Both Ash and Misty's Pokédex (their collection of Pokémon) have been loaded into your session as lists called ash_pokedex and misty_pokedex. They have been printed into the console for your convenience.

Instructions

Convert both lists (ash_pokedex and misty_pokedex) to sets called ash_set and misty_set respectively.
Find the Pokémon that both Ash and Misty have in common using a set method.
Find the Pokémon that are within Ash's Pokédex but are not within Misty's Pokédex with a set method.
Use a set method to find the Pokémon that are unique to either Ash or Misty (i.e., the Pokémon that exist in exactly one of the Pokédexes but not both).

In [None]:
# Convert both lists to sets
ash_set = set(ash_pokedex)
misty_set = set(misty_pokedex)

# Find the Pokémon that exist in both sets
both = ash_set.intersection(misty_set)
print(both)

# Find the Pokémon that Ash has and Misty does not have
ash_only = ash_set.difference(misty_set)
print(ash_only)

# Find the Pokémon that are in only one set (not both)
unique_to_set = ash_set.symmetric_difference(misty_set)
print(unique_to_set)

Searching for Pokémon
Two Pokémon trainers, Ash and Brock, have a collection of ten Pokémon each. Each trainer's Pokédex (their collection of Pokémon) has been loaded into your session as lists called ash_pokedex and brock_pokedex respectively.
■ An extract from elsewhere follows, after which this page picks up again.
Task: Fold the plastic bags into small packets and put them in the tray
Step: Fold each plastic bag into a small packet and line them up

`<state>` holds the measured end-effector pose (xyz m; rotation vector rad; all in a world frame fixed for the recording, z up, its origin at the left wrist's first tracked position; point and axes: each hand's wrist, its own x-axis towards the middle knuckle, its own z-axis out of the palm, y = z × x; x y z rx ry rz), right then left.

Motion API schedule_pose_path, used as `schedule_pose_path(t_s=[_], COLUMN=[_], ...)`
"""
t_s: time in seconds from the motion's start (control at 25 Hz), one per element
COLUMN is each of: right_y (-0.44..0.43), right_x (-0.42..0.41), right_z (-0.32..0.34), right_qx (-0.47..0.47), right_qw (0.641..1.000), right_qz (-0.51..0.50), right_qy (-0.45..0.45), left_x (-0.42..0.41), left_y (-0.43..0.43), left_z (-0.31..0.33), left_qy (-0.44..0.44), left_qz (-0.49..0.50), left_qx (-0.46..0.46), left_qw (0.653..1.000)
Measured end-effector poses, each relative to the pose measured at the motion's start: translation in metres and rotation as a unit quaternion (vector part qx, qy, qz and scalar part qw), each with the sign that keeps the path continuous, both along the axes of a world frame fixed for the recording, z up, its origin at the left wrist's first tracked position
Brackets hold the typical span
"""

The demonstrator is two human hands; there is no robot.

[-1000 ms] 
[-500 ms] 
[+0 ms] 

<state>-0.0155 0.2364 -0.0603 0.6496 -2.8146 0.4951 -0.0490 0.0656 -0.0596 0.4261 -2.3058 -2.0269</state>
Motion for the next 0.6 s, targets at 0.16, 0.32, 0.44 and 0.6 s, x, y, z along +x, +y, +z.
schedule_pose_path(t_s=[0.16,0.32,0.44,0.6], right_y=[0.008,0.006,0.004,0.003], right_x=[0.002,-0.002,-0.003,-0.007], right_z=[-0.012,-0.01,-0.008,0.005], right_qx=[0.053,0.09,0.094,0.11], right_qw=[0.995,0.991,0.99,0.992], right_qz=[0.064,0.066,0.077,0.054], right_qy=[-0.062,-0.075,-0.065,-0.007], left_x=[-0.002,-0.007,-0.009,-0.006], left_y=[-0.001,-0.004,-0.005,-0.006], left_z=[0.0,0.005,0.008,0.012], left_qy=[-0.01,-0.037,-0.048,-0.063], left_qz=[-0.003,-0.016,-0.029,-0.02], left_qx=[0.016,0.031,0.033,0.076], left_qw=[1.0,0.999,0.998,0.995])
You'd like to see if certain Pokémon are members of either Ash or Brock's Pokédex.

Let's compare using a set versus using a list when performing this membership testing.

Instructions

Convert Brock's Pokédex list (brock_pokedex) to a set called brock_pokedex_set.
Check if 'Psyduck' is in Ash's Pokédex list (ash_pokedex) and if 'Psyduck' is in Brock's Pokédex set (brock_pokedex_set).
Check if 'Machop' is in Ash's Pokédex list (ash_pokedex) and if 'Machop' is in Brock's Pokédex set (brock_pokedex_set).

In [None]:
# Convert Brock's Pokédex to a set
brock_pokedex_set = set(brock_pokedex)
print(brock_pokedex_set)

# Check if Psyduck is in Ash's list and Brock's set
print('Psyduck' in ash_pokedex)
print('Psyduck' in brock_pokedex_set)

# Check if Machop is in Ash's list and Brock's set
print('Machop' in ash_pokedex)
print('Machop' in brock_pokedex_set)

Gathering unique Pokémon
A sample of 500 Pokémon has been created with replacement (meaning a Pokémon could be selected more than once and duplicates exist within the sample).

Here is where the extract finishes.